Discussion
The hypothesized process can explain features associated with RNA, homochirality [13] and heredity. Homochirality was established during the nucleotide formation and the polymerization. Canonical subunits and other subunits involved in formation of proto-nucleotides. These were formed and dissolved many times and the canonical nucleotides eventually dominated. During the polymerization, if remaining non-canonical nucleotides were attached, the growth stopped, therefore long polymers were exclusively made from the canonical nucleotides, thus homochirality was established. In other words, the homochirality progressively started in the nucleotide formation and completed in the polymerization by crowding out less advantaged nucleotides and polymers. Since the polymerization proceeded by the self-replication, heredity was naturally established. Double strands created by the self-replication was inherently more stable than the corresponding single strand because the hydrogen bonding contributed for stability, thus extending the length of the polymers.
With the advance of RNA molecule replication, evolution became possible due to occasional copying mistakes. Various variants were formed from the original molecules and some of them were turned out be more stable and gradually dominated. This was the molecular level Darwinian evolution where the most fit molecule survived. A significant change was replacement of uracil (U) with thymine (T) that formed DNA which was much more stable than RNA and further advanced the evolution.

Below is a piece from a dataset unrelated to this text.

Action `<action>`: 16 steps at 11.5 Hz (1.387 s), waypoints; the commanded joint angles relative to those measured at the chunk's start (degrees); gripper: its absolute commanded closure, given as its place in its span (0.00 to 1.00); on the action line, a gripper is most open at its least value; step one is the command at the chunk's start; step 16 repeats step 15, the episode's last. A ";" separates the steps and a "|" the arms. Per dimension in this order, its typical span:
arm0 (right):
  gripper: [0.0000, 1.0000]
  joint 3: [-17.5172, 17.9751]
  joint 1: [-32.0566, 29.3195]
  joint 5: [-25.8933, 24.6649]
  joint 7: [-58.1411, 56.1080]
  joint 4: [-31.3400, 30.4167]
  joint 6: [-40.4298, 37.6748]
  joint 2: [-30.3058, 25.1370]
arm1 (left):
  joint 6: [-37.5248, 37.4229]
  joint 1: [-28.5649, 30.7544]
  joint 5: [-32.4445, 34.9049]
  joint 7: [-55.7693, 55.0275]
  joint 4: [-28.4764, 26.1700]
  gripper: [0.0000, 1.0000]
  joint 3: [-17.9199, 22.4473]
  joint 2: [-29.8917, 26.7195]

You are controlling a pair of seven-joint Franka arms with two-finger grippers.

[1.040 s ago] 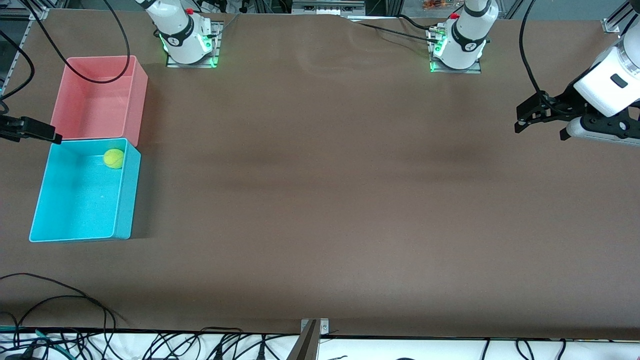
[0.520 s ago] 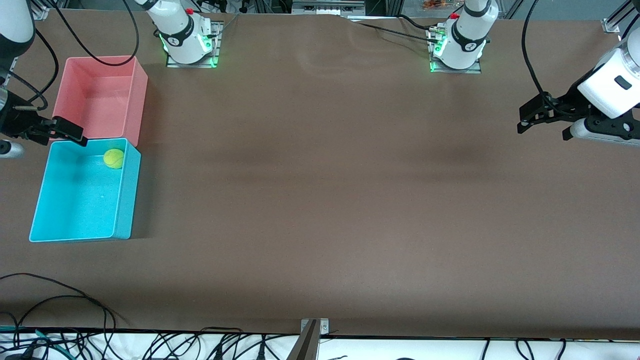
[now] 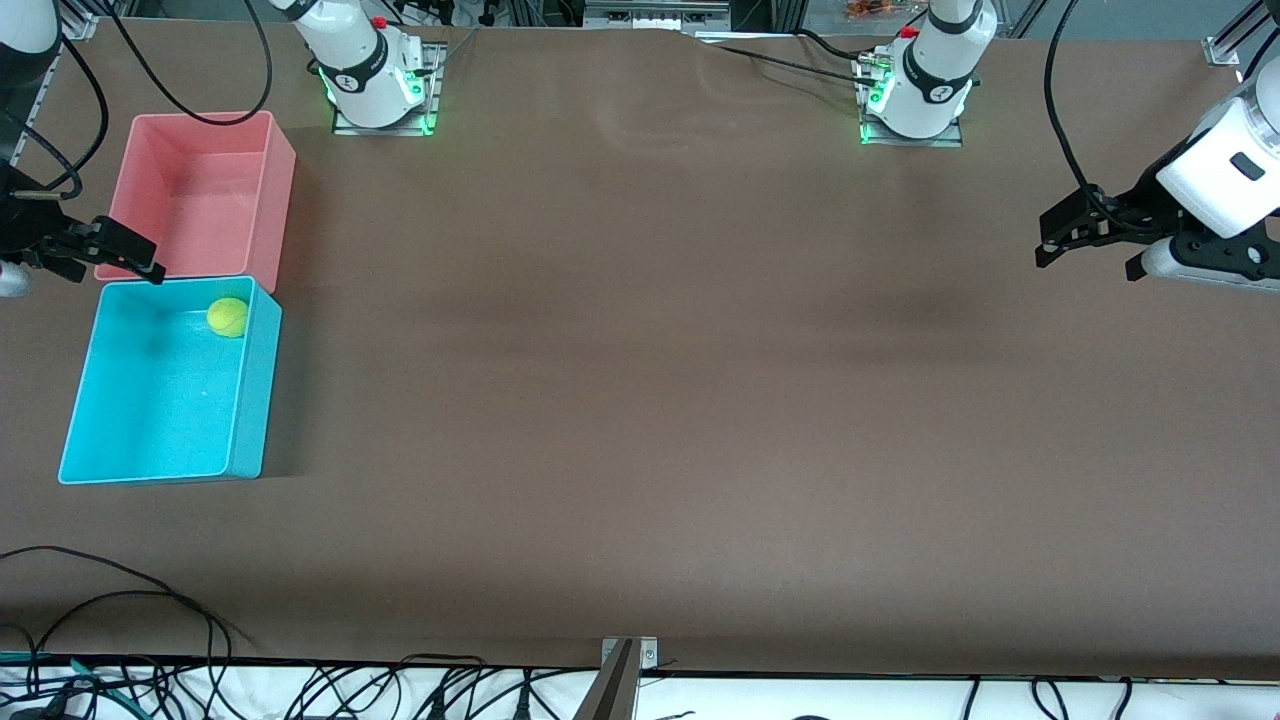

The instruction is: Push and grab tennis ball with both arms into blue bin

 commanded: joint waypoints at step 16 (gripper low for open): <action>0.00 -4.21 4.88 0.40 -0.49 1.27 -2.55 -0.50 | -1.88 0.38 1.05 0.81 1.00 0.00 0.19 0.48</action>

The valid clay minerals for the formation of nucleotides from the subunits have not been found yet. Selective adsorption of prebiotic molecules in oceans depends on atomic structure and composition of the minerals. For RNA nucleotides, montmorillonite seems a good candidate [14]. It has been shown to catalyze the formation of RNA polymers. Experimental investigations on montmorillonite and similar minerals may be the first step to identify right clay minerals for the formation of the nucleotides.
The formation of nucleotides from the subunits is a condensation process where two water molecules are released on the reaction. The self-replication reaction starts with bonding of a complimentary pair base, and then D-ribose is joined to the base to form a nucleoside. Next, a phosphate is joined to the nucleoside. Bonding is possible due to activation energy modification by the catalytic minerals. After the complemental nucleotide is replicated, the two nucleotides undergo separation. The breaking up at the site of the hydrogen bond requires energy input that exceeds the energy of hydrogen bond which is about 10 ~ 30 kJ/mole. Thermal energy at RT is approximately 2.5kJ/mole, which is not sufficient. Potential sources of the energy to surmount the hydrogen bond energy are UV energy when the surface of the mineral is directly exposed to the sun light, and flow of water molecules around the mineral surface due to tide cycle. The strength of UV rapidly weakens as the depth of sea water increases due to absorption. On the other hand, covalent bond is much stronger (400 ~ 500 kJ/mole) compared with hydrogen bond, thus it is unlikely to easily break up due to tidal cycle. Higher energy source like lightning is required.
Growth rate of single strand of RNA polymer is linearly proportional to the concentration of the nucleotides, so if the concentration is high and a suitable abiotic catalyst is available, it may grow to a functional RNA. However, it is statistically unlikely to have the second polymer with the same sequence nearby. On the other hand, if a functional RNA undergoes the self-replication, multiple copies of the polymer are available for assisting chemical reactions. For the functional RNA to take hold, many copies of the polymer are needed.
The first functional RNAs were likely to be biotic catalysts (ribozymes) that engaged in accelerating the formation of themselves through formation of nucleotides from the subunits and self-replication of the nucleotides and the polymers. These catalysts replaced the abiotic catalysts such as minerals, were much more efficient and allowed the reactions to take place at various places besides tideland and estuary and were different from enzymes that were proteins and formed with help of RNA in a later stage of evolution. Over many years, some RNAs self-replicated and evolved to a variety of functional RNAs. At some later stages of evolution, DNA and proteins were formed with help of RNA and took over the jobs of storing genetic information and driving chemical reactions, respectively.
There are competitive hypotheses of the origin of life in literature [15]. Hydro vent in deep ocean bed where life started as a simple metabolic process and hot spring where fresh water contributed for the formation of original life form of proto cells. These hypotheses are plausible in some respects but not in others [16]. We think that these places are occupied later stage of evolution of life by adaptation.